I sense that working from 3 pm is not always ideal and did the most calming thing of all: clean the kitchen floor. Ever since I have been cooking at home (which helps not going out), the hard to get rid of stains on the floor multiply. I watch it with pitiful disdain; I have not qualms that it is still a stain but the circumstance of it is a loving one. I scrubbed the floor till I was satisfied with the scrubbing. It was not gleaming but for someone who does not mind a little bit of graininess in things, it was nothing short of spectacular. And then came the bit with the trash. Sorting trash is where one feels like an adult; it is the same kind of pleasure one finds in a hotel room alone on one’s first Work Trip. It is one of the cool distance you maintain with the surroundings; the trash—one that you created—finds its way to the sorting giant trash bins and suddenly everything seems fresher. That is what it takes for one to feel the dull and monotonous joys of adulthood.

Since then I have been reading Camus. The Plague intrigues me with the way it begins. In a way, all good French novels have the very strange narrator who is always there; it is not only unsettling but also odd in its complicity. The amateur historian has the same kind of haughty position as the narrator of Madame Bovary — the narrator was there. It was point so labored over that in his first class of Flaubert, my professor in college spent explaining the way it changes everything. Of the complicity of reading and the reader who is now as present as the narrator who is also recording it.

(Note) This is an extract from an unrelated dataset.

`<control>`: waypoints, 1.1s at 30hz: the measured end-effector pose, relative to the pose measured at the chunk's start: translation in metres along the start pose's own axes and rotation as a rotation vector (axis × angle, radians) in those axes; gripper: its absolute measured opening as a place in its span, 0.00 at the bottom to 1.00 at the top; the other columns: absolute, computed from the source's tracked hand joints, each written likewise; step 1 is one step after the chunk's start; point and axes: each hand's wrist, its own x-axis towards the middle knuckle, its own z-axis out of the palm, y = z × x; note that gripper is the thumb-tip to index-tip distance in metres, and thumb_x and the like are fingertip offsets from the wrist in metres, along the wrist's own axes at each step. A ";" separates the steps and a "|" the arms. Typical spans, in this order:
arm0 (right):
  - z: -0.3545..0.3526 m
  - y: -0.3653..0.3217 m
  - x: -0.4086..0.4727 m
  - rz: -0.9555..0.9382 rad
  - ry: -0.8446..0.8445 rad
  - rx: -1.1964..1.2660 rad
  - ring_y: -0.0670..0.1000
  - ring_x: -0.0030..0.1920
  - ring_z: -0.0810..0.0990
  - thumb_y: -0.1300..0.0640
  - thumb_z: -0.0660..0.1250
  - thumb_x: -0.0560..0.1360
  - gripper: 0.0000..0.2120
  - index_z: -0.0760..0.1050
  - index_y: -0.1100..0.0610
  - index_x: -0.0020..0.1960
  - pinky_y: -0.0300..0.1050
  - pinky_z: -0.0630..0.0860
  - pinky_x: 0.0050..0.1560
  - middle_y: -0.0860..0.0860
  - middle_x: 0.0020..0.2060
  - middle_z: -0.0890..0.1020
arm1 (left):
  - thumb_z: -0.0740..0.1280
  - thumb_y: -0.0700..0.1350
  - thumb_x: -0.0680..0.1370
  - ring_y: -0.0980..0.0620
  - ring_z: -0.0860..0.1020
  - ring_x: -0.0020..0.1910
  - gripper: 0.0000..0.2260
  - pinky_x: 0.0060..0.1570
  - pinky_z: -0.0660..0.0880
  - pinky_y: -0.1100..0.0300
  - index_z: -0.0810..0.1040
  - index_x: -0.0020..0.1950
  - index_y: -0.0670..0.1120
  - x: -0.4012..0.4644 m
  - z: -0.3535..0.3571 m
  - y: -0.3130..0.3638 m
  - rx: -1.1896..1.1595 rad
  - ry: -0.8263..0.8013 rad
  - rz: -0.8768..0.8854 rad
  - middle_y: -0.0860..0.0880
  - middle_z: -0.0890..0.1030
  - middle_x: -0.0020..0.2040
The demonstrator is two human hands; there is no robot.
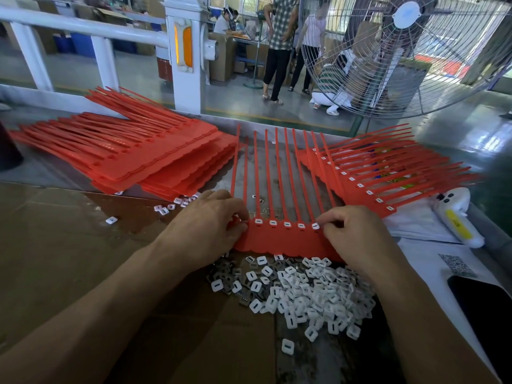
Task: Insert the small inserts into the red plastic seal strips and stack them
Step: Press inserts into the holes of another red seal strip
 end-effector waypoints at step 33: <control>0.014 -0.033 -0.020 -0.431 -0.438 0.170 0.41 0.47 0.80 0.48 0.77 0.75 0.05 0.85 0.43 0.50 0.35 0.72 0.46 0.39 0.46 0.81 | 0.67 0.53 0.80 0.55 0.71 0.61 0.09 0.64 0.71 0.55 0.80 0.59 0.57 0.001 0.004 -0.005 -0.009 0.015 0.019 0.57 0.76 0.58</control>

Since then Sheldon Pollock‘s work has been the “main course of the day”. That is an incredibly good introduction that he has in Literary Cultures in History: Reconstructions from South Asia. I am going to leave one good quote here from the book:

We can perceive this with unusual clarity in India as the Sahitya Akademi, at the moment of its founding, struggled with the dilemma presented by the very concept of Indian literature: “The main idea behind the program,” the Akademi declared in its First Annual Report, “is to build up gradually a consciousness that Indian Literature is one, though written in many  languages. One of the limitations under which our writers work is that a writer in one Indian language has hardly any means of knowing the work that is being done in other Indian languages.” In other words, none of those writers actually producing Indian literature knew that there was a singular Indian literature. It is the nation-state alone that knows, if only obscurely; or more accurately, it knows, if only tacitly, that it must produce what it is empowered to embody and defend. In this the nation acts exactly like literary history, and even like literary discourse itself, more broadly conceived.